About 750,000 Japanese paid for evening and weekend language lessons last year, nearly two-thirds of them through Nova.
Teaching English in Japan, a popular first job for western university graduates, has become dicier proposition. Nova, the dominant force in Japan’s $1.2bn-a-year private language-teaching business, has filed for court protection from creditors after scandals and lawsuits drove away tens of thousands of students.
The company, which is Y44bn (?266m) in debt, had closed dozens of its 900 schools and missed salary payments to some 4,000 instructors from the UK, the US, Canada and Australia.
Critics blame an aggressive expansion campaign by Nozomu Sahashi, founder and chief executive, for overstretching Nova’s resources. Mr Sahashi was fired by the board of the publicly listed company.
About 750,000 Japanese paid for evening and weekend language lessons last year, nearly two-thirds of them through Nova. Mr Sahashi founded the company in 1981 after returning from studying in Paris. The chain’s bright blue signs are ubiquitous around urban train stations, which sometimes sport a Nova outlet at more than one exit.
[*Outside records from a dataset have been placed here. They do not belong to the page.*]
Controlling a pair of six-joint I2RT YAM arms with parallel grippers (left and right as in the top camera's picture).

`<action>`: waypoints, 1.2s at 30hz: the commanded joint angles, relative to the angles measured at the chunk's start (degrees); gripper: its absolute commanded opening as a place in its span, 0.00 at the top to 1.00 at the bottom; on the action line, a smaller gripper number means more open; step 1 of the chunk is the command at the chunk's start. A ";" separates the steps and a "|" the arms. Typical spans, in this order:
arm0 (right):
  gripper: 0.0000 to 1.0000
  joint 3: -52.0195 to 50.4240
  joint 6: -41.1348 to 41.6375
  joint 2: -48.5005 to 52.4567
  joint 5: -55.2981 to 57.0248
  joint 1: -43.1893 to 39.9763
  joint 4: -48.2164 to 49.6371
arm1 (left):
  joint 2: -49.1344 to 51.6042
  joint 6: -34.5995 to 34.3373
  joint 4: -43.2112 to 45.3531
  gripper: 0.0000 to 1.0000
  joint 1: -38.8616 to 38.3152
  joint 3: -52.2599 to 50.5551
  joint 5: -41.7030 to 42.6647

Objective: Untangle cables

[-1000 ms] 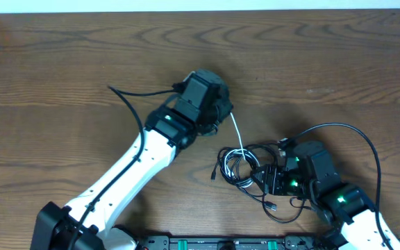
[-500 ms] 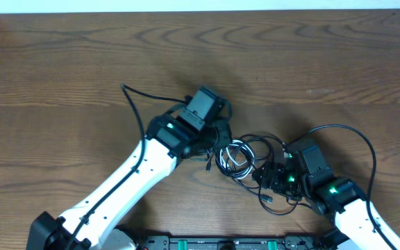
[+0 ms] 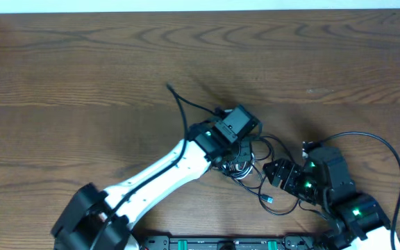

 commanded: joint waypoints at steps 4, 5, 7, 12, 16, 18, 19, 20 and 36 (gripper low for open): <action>0.18 1.03 1.33 -1.29 2.43 -0.42 -0.11 | -2.08 7.91 -1.79 0.23 1.68 0.83 -2.08; 0.17 1.03 1.90 -1.29 2.43 -0.42 0.07 | -3.23 8.66 -2.19 0.23 2.19 1.20 -2.05; 0.17 1.03 2.89 -1.22 2.47 -0.42 0.39 | -5.75 9.88 -2.21 0.22 3.10 1.31 -2.27; 0.16 1.01 4.13 -1.05 2.40 -0.42 0.48 | -12.55 10.10 -2.23 0.22 5.75 1.31 -6.01; 0.12 0.98 4.15 -0.42 2.43 -0.42 0.50 | -16.92 10.08 -2.25 0.21 7.54 1.31 -9.99; 0.11 0.98 4.42 -0.02 2.43 -0.42 0.50 | -18.38 10.03 -2.25 0.21 8.28 1.31 -11.10; 0.10 0.98 4.98 0.20 2.38 -0.42 0.48 | -19.06 10.03 -2.25 0.20 8.74 1.31 -11.47; 0.09 0.98 5.51 0.39 2.38 -0.42 0.48 | -19.56 10.03 -2.21 0.15 9.11 1.31 -11.47; 0.01 0.98 8.44 0.81 -4.96 -0.39 6.01 | -22.77 1.90 -6.10 0.10 21.09 1.31 -11.41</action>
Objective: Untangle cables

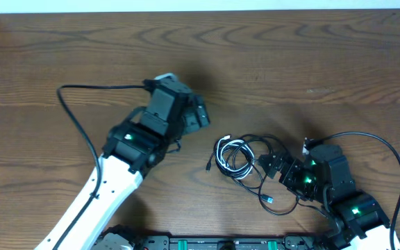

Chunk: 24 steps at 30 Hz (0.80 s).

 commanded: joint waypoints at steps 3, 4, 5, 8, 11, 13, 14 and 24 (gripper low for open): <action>0.01 0.98 0.57 0.00 -2.40 -0.35 3.15 | -1.75 -2.99 -3.87 0.10 4.96 1.20 -0.61; 0.01 0.98 0.57 0.02 -2.38 -0.37 3.72 | -1.75 -2.99 -4.42 0.10 5.44 1.20 -0.59; 0.01 0.98 0.57 0.04 -2.40 -0.35 4.48 | -1.75 -2.99 -4.98 0.10 5.79 1.20 -0.61; 0.01 0.96 0.57 0.09 -2.40 -0.35 7.02 | -1.75 -2.97 -6.10 0.10 6.40 1.20 -0.61; 0.01 0.96 0.59 0.13 -2.34 -0.35 9.18 | -1.75 -2.99 -6.49 0.10 6.73 1.20 -0.61; 0.01 0.96 1.64 0.55 -2.34 -0.35 9.68 | -1.77 -2.99 -6.60 0.10 7.04 1.20 -0.63; 0.01 0.90 2.38 1.07 -2.34 -0.35 9.66 | -1.77 -2.99 -6.62 0.10 7.28 1.20 -0.63; 0.01 0.70 8.09 12.63 -2.16 4.72 13.60 | -1.77 -4.13 -7.52 0.10 11.15 1.20 -0.61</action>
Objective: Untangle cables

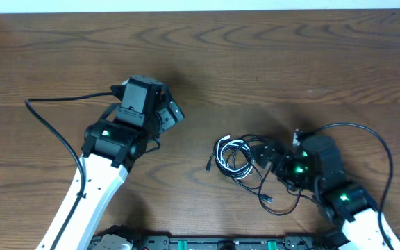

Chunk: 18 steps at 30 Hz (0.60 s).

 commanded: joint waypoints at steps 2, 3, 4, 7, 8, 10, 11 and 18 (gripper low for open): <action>0.01 0.68 3.54 7.32 -0.09 4.57 6.05 | -0.55 -1.14 -1.29 0.10 1.57 1.20 -0.50; 0.01 0.68 3.56 8.98 -0.09 5.60 7.93 | -0.55 -1.14 -1.53 0.10 1.70 1.20 -0.52; 0.01 0.68 3.54 10.73 -0.04 6.67 9.84 | -0.55 -1.16 -1.77 0.10 1.81 1.20 -0.52; 0.01 0.68 4.26 15.61 1.64 9.18 13.81 | -0.55 -1.14 -2.58 0.10 1.81 1.20 -0.52; 0.01 0.68 4.55 17.44 3.19 9.94 14.82 | -0.55 -1.14 -2.82 0.10 1.81 1.20 -0.52; 0.01 0.68 4.57 20.65 5.68 11.04 16.06 | -0.55 -1.14 -3.15 0.10 1.81 1.20 -0.52; 0.01 0.68 4.55 22.16 6.47 11.43 16.59 | -0.55 -1.14 -3.19 0.10 1.81 1.20 -0.52; 0.01 0.68 6.36 31.36 8.09 12.28 18.82 | -0.52 -1.14 -3.85 0.10 1.79 1.20 -0.52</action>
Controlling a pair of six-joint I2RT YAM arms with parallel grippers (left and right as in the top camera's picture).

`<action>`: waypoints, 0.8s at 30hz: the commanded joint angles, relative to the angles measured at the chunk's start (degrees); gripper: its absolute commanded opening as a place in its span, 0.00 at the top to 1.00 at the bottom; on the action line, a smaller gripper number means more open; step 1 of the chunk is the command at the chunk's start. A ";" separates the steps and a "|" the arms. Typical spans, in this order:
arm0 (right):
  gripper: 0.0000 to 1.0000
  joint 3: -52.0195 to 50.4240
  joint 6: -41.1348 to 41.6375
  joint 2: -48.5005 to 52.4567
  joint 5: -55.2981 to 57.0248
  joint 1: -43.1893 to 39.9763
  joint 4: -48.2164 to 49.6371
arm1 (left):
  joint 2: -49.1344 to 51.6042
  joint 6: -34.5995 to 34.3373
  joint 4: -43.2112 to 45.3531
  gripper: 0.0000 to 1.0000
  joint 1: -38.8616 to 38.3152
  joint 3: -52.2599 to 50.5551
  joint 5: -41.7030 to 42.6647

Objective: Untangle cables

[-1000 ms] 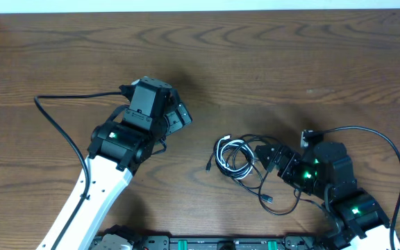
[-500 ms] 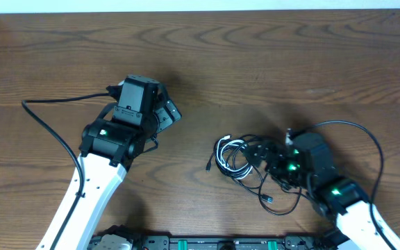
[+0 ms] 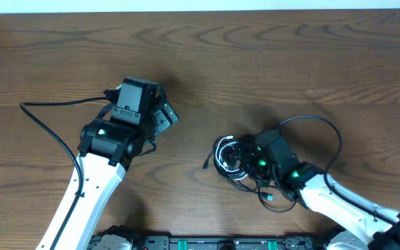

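A small tangle of black and white cables (image 3: 226, 158) lies on the wooden table (image 3: 269, 62) right of centre. One black plug end (image 3: 207, 165) sticks out to its left, and a blue-tipped plug (image 3: 269, 199) trails below it. My right gripper (image 3: 245, 155) reaches into the tangle's right side; the wrist body hides its fingers. My left gripper (image 3: 167, 112) hangs over bare table well left of the tangle, its fingers apart and nothing between them.
The left arm's own black lead (image 3: 47, 111) loops out to the left. The right arm's lead (image 3: 328, 135) arcs above its wrist. A dark rail (image 3: 207, 244) runs along the front edge.
My right gripper has shifted left, from the tangle's right edge onto the tangle itself. The left gripper has drawn back slightly further left. The cables lie about where they were.
At first my left gripper was down on the tangle while the right one stood at its right edge. The left then stood away up and to the left, empty, with the tangle exposed. Later it was further left, and now the right gripper is over the tangle.
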 commanded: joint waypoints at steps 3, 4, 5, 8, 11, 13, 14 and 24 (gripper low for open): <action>0.01 -0.31 2.12 7.34 2.73 0.70 2.05 | -0.48 -0.09 -0.79 0.10 0.37 1.20 -0.52; 0.01 -0.31 2.10 8.00 2.73 0.72 2.84 | -0.48 -0.09 -0.87 0.10 0.35 1.20 -0.52; 0.01 -0.31 2.10 8.44 2.73 0.72 3.39 | -0.48 -0.09 -0.92 0.10 0.35 1.20 -0.52; 0.01 -0.31 2.10 9.07 2.73 0.72 4.09 | -0.48 -0.09 -1.09 0.10 0.35 1.20 -0.52; 0.01 -0.31 2.08 9.07 2.75 0.72 4.07 | -0.48 -0.09 -1.14 0.10 0.35 1.20 -0.52; 0.01 -0.31 2.08 9.07 2.84 0.72 4.09 | -0.48 -0.07 -1.14 0.10 0.35 1.20 -0.52; 0.01 -0.31 2.08 9.07 3.04 0.72 4.07 | -0.48 -0.07 -1.14 0.10 0.35 1.20 -0.52; 0.02 -0.31 2.10 9.07 6.86 3.93 5.90 | -0.35 -0.07 -1.40 0.10 0.35 1.20 -0.52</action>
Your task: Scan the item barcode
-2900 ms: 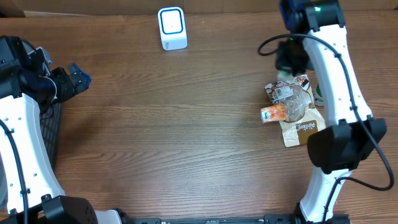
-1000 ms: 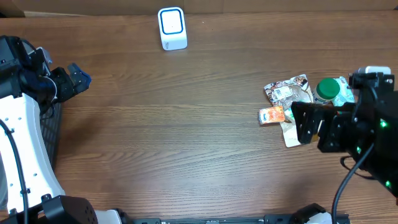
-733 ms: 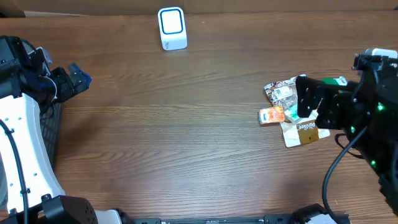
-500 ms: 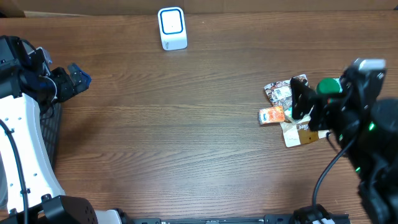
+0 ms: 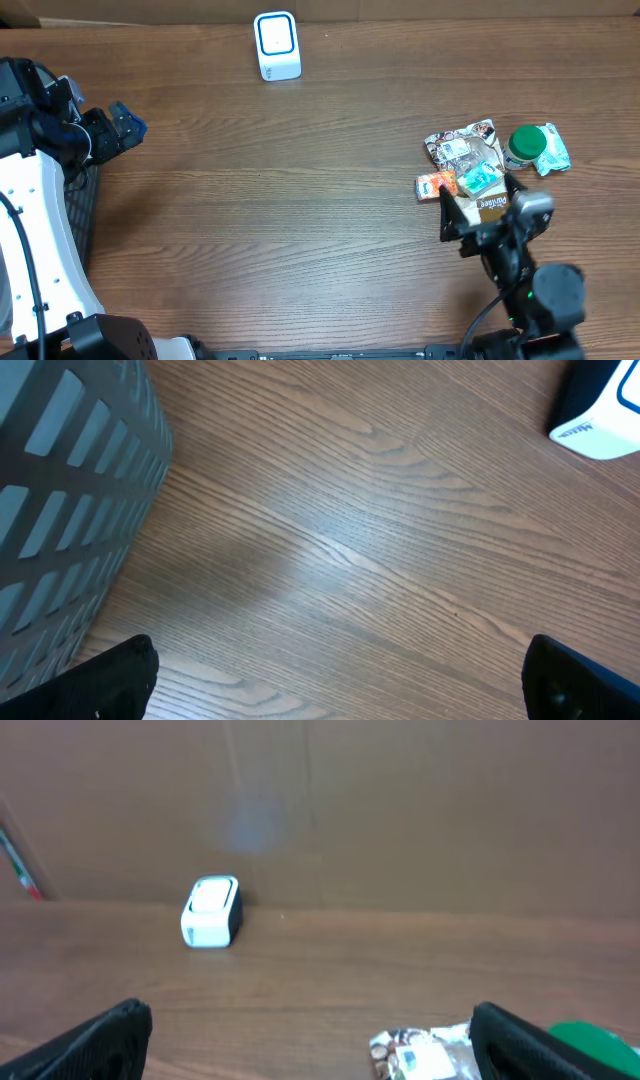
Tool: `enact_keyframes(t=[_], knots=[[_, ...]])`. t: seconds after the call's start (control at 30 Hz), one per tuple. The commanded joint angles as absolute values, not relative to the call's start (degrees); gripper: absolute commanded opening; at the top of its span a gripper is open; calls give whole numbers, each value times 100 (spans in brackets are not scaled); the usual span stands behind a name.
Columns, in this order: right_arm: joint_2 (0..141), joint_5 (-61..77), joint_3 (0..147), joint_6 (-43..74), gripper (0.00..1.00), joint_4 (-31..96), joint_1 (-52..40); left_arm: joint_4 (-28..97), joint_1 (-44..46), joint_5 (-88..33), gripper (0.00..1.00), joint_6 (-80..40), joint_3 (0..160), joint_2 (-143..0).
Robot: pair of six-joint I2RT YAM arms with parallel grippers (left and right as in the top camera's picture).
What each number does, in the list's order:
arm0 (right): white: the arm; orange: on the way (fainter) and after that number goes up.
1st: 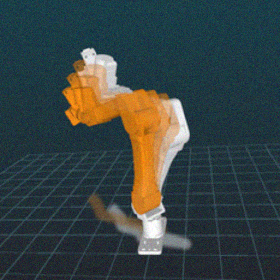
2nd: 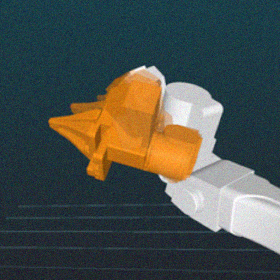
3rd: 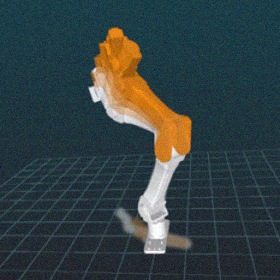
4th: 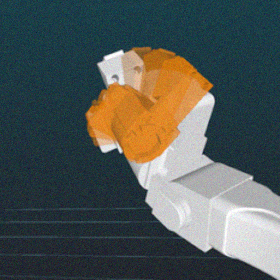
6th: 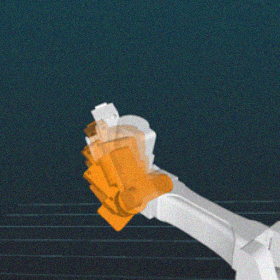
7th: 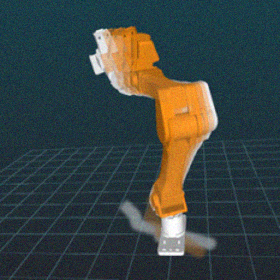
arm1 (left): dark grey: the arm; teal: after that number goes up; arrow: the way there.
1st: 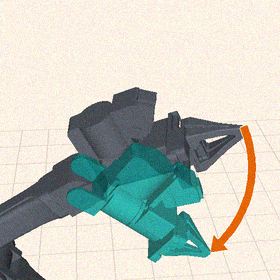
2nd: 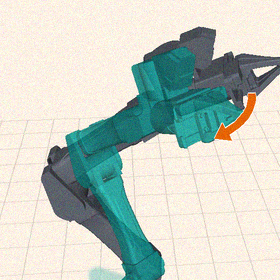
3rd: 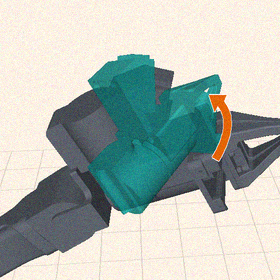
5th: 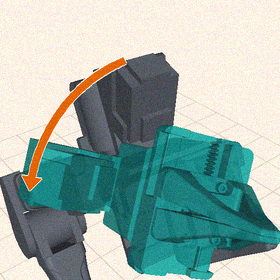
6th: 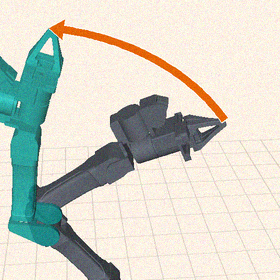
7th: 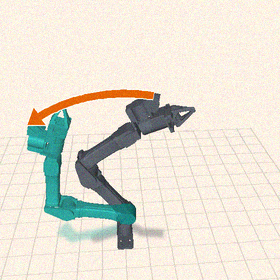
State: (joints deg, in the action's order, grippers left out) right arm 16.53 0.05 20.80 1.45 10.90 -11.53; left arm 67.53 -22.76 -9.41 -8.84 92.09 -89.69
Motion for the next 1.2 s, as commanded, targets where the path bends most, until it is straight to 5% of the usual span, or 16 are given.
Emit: enact_keyframes(t=[0.0,0.27,1.17], knots=[[1020,176,1234,104,100,510,-1111,6744,-2281,-991,100,-941,9310,-8971],[36,329,36,165,100,-119,-1111,6742,-2281,-991,100,-943,9310,-8971],[12,480,47,598,100,440,-591,6744,-2281,-991,100,-943,9310,-8971]])
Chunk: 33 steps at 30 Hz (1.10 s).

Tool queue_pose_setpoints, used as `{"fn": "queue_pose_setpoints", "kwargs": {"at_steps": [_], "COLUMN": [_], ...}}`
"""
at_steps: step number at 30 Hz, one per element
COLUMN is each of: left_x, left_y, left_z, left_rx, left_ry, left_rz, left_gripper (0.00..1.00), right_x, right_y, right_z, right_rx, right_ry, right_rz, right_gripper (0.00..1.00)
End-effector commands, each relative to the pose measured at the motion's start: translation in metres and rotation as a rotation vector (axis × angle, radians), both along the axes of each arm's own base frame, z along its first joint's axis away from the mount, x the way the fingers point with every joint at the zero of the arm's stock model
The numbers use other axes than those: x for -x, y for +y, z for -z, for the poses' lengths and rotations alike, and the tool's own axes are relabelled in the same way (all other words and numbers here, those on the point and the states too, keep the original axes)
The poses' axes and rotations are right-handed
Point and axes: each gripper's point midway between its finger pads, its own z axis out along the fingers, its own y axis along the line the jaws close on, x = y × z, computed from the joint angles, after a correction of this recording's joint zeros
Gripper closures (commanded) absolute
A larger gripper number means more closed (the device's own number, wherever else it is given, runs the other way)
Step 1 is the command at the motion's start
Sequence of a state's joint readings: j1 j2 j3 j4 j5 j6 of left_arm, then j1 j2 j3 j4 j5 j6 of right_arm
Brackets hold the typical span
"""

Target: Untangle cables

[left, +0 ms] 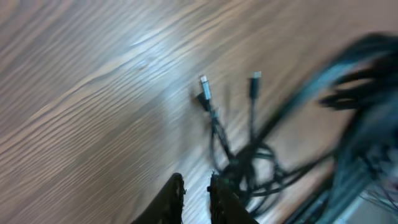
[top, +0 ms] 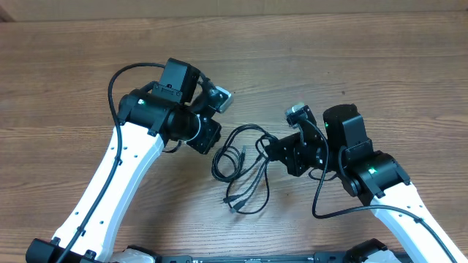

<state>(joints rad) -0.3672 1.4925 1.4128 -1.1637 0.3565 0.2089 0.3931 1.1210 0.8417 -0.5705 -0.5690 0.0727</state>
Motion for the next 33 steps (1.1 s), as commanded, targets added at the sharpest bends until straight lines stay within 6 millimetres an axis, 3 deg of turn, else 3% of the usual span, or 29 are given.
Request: {"fn": "queue_pose_setpoints", "kwargs": {"at_steps": [1,7,12,16,21,28,30,33], "left_x": [0.011,-0.004,0.011,0.016,0.022,0.035,0.038,0.039], "left_y": [-0.025,-0.034,-0.055,-0.061,-0.06,-0.068,-0.07,-0.071], "left_z": [-0.018,-0.027,-0.044,-0.05,-0.049,-0.047,-0.047,-0.047], "left_rx": [0.136,0.17,0.295,0.33,0.325,0.336,0.336,0.335], "left_ry": [-0.04,-0.143,-0.251,-0.324,-0.367,-0.335,-0.33,-0.327], "left_rz": [0.176,0.226,0.486,0.608,0.693,0.73,0.741,0.742], "left_gripper": [0.88,0.87,0.78,0.73,0.62,0.56,0.56,0.71], "right_x": [0.004,0.018,0.032,0.033,0.043,0.049,0.049,0.05], "right_y": [0.001,-0.001,0.014,0.015,0.025,0.035,0.036,0.037], "right_z": [-0.013,-0.003,-0.018,-0.02,-0.036,-0.058,-0.06,-0.062], "right_rx": [-0.032,-0.019,-0.1,-0.111,-0.192,-0.289,-0.297,-0.306], "right_ry": [0.015,0.09,0.049,0.049,-0.003,-0.062,-0.076,-0.075], "right_rz": [0.009,-0.015,-0.154,-0.165,-0.276,-0.369,-0.376,-0.385], "right_gripper": [0.96,0.96,0.96,0.96,0.96,0.96,0.96,0.96]}}
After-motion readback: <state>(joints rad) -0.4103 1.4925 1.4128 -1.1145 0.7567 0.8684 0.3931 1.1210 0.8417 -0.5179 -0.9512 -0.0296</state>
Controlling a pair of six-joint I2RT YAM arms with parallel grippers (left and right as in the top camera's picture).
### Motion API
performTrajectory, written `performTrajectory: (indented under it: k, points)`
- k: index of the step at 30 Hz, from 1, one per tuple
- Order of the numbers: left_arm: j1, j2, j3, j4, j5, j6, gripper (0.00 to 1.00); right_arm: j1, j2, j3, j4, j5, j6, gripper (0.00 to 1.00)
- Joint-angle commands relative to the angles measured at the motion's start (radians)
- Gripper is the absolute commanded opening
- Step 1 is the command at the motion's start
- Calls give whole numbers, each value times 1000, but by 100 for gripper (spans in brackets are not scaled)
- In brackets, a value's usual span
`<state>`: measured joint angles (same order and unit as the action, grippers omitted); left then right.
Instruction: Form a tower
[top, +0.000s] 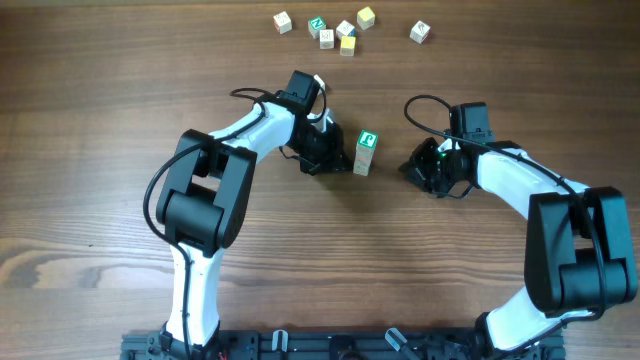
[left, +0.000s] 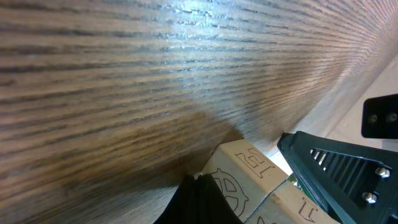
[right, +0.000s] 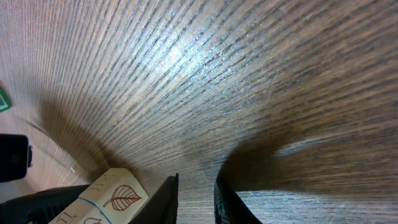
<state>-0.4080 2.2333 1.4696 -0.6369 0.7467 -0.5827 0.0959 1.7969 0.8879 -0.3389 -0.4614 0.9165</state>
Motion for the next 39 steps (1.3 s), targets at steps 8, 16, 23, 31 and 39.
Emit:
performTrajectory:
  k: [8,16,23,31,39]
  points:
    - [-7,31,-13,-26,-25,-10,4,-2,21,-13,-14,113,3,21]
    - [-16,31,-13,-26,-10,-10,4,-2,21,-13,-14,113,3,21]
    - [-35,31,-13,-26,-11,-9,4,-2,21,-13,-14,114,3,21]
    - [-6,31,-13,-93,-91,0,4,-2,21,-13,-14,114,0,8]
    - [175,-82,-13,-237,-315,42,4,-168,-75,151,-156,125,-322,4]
Nova has reported a net loss in each of the past two years and has been struggling under a government ban. The recruiting of new students by Nova was prohibited in response to claims that it had failed to disclose a chronic shortage of lesson spaces. Courts have also ordered Nova to refund millions of yen in pre-paid fees that the company claimed had been forfeited by dropouts.
A court-appointed receiver will assess the company’s assets and seek financial sponsors to help turn the company round. Failing that, the chain could be sold or liquidated.
Paul Dorey, an official at a union that represents some Nova instructors, said: “It’s been a vicious circle for a while. They couldn’t find enough teachers, so students couldn’t book lessons at peak times and would quit.”
He said foreign staff risked losing company-sponsored housing after Nova stopped paying their rent. “Some teachers have already received eviction notices. It’s a total mess.”
Nova and other English schools fill a gap left by Japan’s education system, which does a notoriously poor job of training students to speak the language.
Only nine of 147 countries ranked lower than Japan last year in average scores on the widely used English language proficiency test run by the Educational Testing Service of the US.